Valoriser le CO2 capté

De l’hydrogène, Engie entend également en produire dans quelques années au Havre, grâce à un électrolyseur de 110 MW. Mais celui-ci ne sera destiné ni aux industriels ni aux véhicules lourds : il doit servir, en combinaison avec du CO2 capté, à la production de 70 000 t annuelles de e-kérosène, qui pourrait remplacer son équivalent fossile comme carburant aérien et serait acheminé par pipe vers les aéroports franciliens. Tel est le principe de la méthanation et du projet KerEauZen porté par l’énergéticien. KerEauZen est un complément naturel de son autre grand projet, Salamandre, qui s’installera sur le même site. Celui-ci consiste à fabriquer du gaz de synthèse par pyrogazéification : « nous allons chauffer à plus de 800° et sans oxygène 70 000 t de déchets par an, composés à 70 % de déchets de bois (cagettes, mobilier, restes de chantier…) et à 30 % de CSR (combustible solide de récupération, autrement dit, les refus de tri). Cela produira ce que l’on appelle le syngas, qui est un mélange de CO2, de méthane et de chaleur , a expliqué Pierre-Yves Dulac, directeur délégué régional Ile-de-France d’Engie. La chaleur sera utilisée par les industriels voisins ou le réseau de chaleur de la ville, le méthane alimentera les bateaux de CMA-CGM. Quant au CO2, il servira, donc, à KerEauZen. « Salamandre représente un investissement de 205 millions d’euros et devrait être finalisé, si nous obtenons quelques subventions, d’ici à 2028. Quant à KerEauZen, l’investissement pourrait friser le milliard », a conclu Pierre-Yves Dulac.

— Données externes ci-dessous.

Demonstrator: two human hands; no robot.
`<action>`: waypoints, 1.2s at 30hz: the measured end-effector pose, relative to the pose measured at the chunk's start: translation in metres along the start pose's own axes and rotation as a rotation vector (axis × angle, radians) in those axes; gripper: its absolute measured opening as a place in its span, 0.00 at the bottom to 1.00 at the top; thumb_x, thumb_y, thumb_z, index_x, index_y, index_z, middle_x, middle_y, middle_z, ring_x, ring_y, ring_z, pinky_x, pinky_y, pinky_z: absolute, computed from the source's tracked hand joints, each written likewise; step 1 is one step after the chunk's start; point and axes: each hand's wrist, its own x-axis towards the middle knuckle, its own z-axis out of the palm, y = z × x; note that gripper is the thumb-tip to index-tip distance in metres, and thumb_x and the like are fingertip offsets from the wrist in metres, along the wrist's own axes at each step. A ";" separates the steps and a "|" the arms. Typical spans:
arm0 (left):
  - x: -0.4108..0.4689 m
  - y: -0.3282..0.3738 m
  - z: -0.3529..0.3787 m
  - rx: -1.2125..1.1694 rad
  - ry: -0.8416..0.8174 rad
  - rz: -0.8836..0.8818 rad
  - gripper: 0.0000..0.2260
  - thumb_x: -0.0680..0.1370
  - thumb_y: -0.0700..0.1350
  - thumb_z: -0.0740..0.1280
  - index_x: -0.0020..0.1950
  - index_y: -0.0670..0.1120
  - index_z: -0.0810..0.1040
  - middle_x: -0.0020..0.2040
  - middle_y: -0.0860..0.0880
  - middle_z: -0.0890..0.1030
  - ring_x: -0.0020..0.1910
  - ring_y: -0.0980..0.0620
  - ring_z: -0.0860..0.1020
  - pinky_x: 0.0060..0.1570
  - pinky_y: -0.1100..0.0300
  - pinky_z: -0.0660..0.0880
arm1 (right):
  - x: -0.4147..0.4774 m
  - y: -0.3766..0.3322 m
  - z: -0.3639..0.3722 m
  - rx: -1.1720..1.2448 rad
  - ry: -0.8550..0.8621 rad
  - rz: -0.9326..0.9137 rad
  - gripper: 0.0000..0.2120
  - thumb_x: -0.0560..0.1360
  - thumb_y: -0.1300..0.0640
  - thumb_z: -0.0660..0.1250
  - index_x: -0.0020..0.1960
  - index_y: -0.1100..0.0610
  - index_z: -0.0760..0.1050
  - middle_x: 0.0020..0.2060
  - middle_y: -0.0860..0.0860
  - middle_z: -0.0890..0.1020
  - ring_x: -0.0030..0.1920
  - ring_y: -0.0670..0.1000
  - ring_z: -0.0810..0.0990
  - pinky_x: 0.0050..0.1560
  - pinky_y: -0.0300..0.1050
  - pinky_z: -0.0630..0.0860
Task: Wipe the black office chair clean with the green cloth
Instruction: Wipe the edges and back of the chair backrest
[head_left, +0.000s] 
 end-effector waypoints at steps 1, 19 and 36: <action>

Pierre-Yves Dulac, directeur délégué régional Ile-de-France d’Engie. © Anh de France

Les réseaux, vecteur de la décarbonation

La pyrogazéification est l’une des technologies d’avenir pour la production de gaz vert, a de son côté estimé Frédéric Moulin, directeur territorial Paris de GRDF, le réseau de distribution du gaz. Or, a-t-il rappelé, « notre objectif est de transporter 100 % de gaz vert en 2050, cette proportion devant atteindre 45 % en 2035 et 20 % en 2030″. Un pourcentage, toutefois, qui suppose, parallèlement, une poursuite de la baisse des consommations. D’ores et déjà, une centaine d’unités de méthanisation, essentiellement agricoles, sont en service dans les deux régions Normandie et Ile-de-France. Sur la seule vallée de la Seine, une trentaine environ fonctionnent. « Mais elles sont plus diverses : on y trouve aussi des installations utilisant les boues d’épuration et des projets importants de valorisation des biodéchets, comme celui du Syctom et du Sigeif à Gennevilliers (Hauts-de-Seine), ou encore Cometha (Siaap et Syctom) visant à valoriser conjointement les eaux usées et les biodéchets, et, bien sûr, Salamandre (pyrogazéification) ». Des développements d’autant plus bienvenus qu’un récent baromètre réalisé par GRDF montre « que 75 % des Franciliens ont une image favorable du gaz vert et que 80 % sont prêts à accepter une unité de méthanisation à proximité de leur résidence », a conclu Frédéric Moulin.